The needle which have a right hook and a latch easily around the axis is called latch needle.Pierre Jeandeau patented the first latch needle (also known as the tumbler needle) in 1806 but there is no evidence of its practical use.There is also no evidence that the pivoting of a broken pocket knife blade led to the development of the latch spoon.The latch needle was a more expensive and intricate needle to manufacture than the bearded needle. It was more prone to making needle lines as it slides in its trick, particularly if the latch was damaged or there was dirt in the trick. Latch needle action is comparatively easy.

Advantages of Latch Needle:

The latch needle has the major advantage of being self-acting or loop-controlled, so that individual movement and control of the needle enables stitch selection to be achieved. It is ideally suited for use with computer-controlled electronic selection devices. For that reason, it is the most widely used needle in weft knitting and is sometimes termed the ‘automatic’ needle (provided there are loops on the needle).

The old loop is cleared from the hook automatically when the needle is lifted because the loop slides down inside the hook and contacts the latch or tumbler, causing it to pivot open allowing the loop to slide off the latch down onto the stem.

The hook is closed automatically after yarn feeding by lowering the needle because the old loop, which was on the stem, slides upwards contacting and pivoting the latch tightly closed and drawing and enclosing the newly fed loop inside the hook.

Latch needles thus knit automatically as they are reciprocated and draw the length of the new loop as they descend to knock-over. Except in raschel warp knitting machines, they are arranged to move independently in their tricks or grooves.

They can operate at any angle but often require a latch-guard or latch-opening facilities as there is a tendency for latches to spring closed as tightly-knitted loops are cleared from the open latches.

Individually moving latch needles can draw and form their own needle loops in succession across the needle bed, unlike bearded needles and needles in warp knitting machines which move as a unit and thus require sinkers or guides to form the loops around their stems. The Germans classify the first method as ‘Strickerei’ or loop drawing and the second method as ‘Wirkerei’ or loop forming.

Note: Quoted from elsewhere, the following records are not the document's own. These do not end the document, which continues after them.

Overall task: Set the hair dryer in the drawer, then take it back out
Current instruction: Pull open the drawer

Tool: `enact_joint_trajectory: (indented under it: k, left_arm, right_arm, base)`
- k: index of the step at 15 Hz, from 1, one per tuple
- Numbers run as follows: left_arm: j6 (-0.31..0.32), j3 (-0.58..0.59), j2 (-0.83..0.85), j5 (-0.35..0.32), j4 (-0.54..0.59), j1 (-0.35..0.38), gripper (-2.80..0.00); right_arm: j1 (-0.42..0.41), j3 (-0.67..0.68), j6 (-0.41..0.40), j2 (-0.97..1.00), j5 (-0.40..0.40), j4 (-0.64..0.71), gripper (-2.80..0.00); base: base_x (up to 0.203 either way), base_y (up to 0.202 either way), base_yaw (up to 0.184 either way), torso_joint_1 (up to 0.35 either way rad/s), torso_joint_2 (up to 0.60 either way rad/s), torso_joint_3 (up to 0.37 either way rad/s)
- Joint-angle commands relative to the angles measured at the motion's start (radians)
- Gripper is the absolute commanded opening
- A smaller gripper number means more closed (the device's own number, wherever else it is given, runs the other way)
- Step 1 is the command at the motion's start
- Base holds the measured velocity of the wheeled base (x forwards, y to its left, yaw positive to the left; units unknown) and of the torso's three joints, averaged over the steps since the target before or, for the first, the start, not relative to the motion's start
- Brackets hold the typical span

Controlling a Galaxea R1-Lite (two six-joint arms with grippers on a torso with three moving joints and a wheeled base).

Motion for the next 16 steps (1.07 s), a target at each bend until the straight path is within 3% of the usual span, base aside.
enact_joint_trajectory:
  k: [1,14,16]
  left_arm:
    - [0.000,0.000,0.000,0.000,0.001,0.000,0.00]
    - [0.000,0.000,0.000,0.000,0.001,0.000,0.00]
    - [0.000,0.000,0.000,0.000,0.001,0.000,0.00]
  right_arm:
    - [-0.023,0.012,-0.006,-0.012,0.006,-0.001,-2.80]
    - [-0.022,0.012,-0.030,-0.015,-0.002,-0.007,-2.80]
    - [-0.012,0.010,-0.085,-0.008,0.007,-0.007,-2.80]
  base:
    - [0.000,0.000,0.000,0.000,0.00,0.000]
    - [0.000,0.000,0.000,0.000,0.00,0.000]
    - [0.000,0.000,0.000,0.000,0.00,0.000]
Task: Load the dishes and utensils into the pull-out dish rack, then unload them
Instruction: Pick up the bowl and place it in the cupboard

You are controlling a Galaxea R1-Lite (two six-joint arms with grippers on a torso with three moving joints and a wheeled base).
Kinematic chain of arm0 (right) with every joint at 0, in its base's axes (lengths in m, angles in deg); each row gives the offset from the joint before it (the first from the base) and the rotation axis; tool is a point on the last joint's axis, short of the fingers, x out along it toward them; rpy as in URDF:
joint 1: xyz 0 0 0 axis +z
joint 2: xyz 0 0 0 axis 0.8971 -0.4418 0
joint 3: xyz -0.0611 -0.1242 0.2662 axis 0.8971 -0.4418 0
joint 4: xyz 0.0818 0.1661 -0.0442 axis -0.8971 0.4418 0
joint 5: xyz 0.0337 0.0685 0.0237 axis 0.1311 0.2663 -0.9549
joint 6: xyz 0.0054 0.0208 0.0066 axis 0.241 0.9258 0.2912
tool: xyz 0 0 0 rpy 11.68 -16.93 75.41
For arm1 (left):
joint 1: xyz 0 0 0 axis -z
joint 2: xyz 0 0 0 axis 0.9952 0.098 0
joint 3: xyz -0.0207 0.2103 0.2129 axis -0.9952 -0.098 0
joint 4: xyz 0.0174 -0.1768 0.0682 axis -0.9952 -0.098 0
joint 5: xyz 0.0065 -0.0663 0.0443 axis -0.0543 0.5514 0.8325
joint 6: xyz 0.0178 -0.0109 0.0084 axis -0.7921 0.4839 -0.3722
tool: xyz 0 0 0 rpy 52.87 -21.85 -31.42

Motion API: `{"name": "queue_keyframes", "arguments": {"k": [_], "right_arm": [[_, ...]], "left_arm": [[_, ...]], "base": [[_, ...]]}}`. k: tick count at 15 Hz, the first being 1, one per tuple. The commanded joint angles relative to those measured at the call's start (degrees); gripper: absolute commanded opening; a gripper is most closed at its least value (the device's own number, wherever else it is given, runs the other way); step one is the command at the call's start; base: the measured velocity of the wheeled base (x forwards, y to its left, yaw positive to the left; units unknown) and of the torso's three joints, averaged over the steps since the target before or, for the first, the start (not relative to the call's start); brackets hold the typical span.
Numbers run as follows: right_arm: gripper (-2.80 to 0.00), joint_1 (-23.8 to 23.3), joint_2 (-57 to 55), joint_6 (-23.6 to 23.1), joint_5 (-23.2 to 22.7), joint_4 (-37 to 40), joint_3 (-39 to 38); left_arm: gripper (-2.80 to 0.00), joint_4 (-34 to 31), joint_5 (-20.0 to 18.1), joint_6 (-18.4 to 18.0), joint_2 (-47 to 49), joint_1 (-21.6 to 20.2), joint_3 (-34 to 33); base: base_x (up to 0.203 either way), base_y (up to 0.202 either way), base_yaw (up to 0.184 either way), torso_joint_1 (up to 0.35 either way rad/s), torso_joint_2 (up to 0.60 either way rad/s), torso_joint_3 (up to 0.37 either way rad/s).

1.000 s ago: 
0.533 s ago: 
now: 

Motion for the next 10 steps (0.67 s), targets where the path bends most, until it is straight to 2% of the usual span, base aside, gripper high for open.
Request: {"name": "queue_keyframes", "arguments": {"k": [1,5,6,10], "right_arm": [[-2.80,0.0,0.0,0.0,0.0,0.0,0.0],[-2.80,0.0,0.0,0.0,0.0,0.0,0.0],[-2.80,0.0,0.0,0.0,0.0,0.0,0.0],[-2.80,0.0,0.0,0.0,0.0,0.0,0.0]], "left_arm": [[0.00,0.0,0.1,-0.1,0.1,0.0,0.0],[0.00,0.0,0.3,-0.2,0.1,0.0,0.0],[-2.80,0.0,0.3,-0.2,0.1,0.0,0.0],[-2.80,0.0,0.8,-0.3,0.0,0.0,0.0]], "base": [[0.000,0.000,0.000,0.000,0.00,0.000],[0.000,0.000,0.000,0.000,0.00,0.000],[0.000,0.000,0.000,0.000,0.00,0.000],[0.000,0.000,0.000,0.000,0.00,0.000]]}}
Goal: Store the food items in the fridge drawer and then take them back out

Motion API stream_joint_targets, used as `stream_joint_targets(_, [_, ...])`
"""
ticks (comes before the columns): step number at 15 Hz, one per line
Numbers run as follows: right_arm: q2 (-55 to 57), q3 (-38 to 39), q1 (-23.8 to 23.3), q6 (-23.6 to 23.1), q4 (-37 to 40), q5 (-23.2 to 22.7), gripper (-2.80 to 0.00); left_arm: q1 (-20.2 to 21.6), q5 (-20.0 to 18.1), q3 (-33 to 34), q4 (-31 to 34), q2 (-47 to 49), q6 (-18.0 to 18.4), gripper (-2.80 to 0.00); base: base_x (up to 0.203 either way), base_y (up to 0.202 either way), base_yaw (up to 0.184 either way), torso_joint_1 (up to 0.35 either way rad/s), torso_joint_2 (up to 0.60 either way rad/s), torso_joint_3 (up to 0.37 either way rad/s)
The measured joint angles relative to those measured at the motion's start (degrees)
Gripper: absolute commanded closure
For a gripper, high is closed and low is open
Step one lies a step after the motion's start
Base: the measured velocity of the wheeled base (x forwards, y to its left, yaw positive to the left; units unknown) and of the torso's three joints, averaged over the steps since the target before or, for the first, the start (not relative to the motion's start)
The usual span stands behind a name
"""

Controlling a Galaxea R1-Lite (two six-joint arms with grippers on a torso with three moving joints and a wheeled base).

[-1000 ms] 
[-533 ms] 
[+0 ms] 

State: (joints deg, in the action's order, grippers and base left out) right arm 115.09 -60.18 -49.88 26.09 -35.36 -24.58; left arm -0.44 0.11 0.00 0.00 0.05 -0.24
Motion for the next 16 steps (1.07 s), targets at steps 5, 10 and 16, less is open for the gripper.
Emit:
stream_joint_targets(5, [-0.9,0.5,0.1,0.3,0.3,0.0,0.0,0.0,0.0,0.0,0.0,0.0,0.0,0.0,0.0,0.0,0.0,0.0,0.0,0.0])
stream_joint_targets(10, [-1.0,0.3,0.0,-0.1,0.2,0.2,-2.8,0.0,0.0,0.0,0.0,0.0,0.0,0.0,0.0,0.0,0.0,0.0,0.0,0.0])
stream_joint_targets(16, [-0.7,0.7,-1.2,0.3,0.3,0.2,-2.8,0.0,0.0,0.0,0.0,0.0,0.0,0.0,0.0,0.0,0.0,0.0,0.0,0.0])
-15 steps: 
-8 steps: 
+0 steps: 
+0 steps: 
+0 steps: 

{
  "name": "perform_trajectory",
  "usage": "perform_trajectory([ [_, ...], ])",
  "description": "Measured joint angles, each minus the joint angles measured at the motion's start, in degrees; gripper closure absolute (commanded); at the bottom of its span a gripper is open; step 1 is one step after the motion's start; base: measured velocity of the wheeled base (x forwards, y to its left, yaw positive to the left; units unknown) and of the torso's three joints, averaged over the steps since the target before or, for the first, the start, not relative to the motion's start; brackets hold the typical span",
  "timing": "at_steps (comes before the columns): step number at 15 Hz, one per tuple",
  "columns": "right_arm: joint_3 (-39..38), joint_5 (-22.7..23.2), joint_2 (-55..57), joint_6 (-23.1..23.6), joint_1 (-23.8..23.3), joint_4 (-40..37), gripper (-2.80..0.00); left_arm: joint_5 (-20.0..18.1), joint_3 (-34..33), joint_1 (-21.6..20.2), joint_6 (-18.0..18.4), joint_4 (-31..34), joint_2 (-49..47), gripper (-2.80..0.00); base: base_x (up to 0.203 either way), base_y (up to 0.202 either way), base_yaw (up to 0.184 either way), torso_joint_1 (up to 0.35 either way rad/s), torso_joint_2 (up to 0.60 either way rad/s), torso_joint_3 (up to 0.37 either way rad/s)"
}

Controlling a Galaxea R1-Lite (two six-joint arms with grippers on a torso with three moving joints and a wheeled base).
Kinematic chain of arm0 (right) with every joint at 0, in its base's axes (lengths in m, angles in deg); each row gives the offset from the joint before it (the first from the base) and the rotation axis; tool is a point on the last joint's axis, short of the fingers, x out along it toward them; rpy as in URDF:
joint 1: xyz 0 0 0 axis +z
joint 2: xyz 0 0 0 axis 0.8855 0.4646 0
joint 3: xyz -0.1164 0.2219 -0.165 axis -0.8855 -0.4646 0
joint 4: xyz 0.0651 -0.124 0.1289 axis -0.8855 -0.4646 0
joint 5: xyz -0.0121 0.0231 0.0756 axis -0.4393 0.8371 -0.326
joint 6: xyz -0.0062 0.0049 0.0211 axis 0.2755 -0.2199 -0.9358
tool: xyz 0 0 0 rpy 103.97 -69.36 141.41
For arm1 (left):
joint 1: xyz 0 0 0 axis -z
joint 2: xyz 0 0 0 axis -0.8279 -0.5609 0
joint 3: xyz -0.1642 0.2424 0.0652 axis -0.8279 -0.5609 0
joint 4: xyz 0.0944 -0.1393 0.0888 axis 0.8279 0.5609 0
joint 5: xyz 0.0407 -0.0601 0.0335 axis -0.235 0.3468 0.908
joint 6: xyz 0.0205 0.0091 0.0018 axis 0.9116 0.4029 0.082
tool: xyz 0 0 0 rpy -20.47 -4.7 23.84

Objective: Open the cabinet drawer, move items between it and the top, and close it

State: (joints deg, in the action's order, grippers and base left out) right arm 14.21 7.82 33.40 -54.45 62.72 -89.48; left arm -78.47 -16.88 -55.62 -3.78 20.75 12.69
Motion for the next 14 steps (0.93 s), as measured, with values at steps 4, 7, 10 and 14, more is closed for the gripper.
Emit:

Variation of the height of vertical reciprocation of a latch needle at a feeder can produce either missing, tucking or knitting, and depth of descent normally determines loop length. Specially designed latch needles are capable of facilitating rib loop transference by selective lifting to a height above clearing height. Doubleended purl needles can slide through the old loops in order to knit from an opposing bed and thus draw a loop from the opposite direction to the previously knitted loop.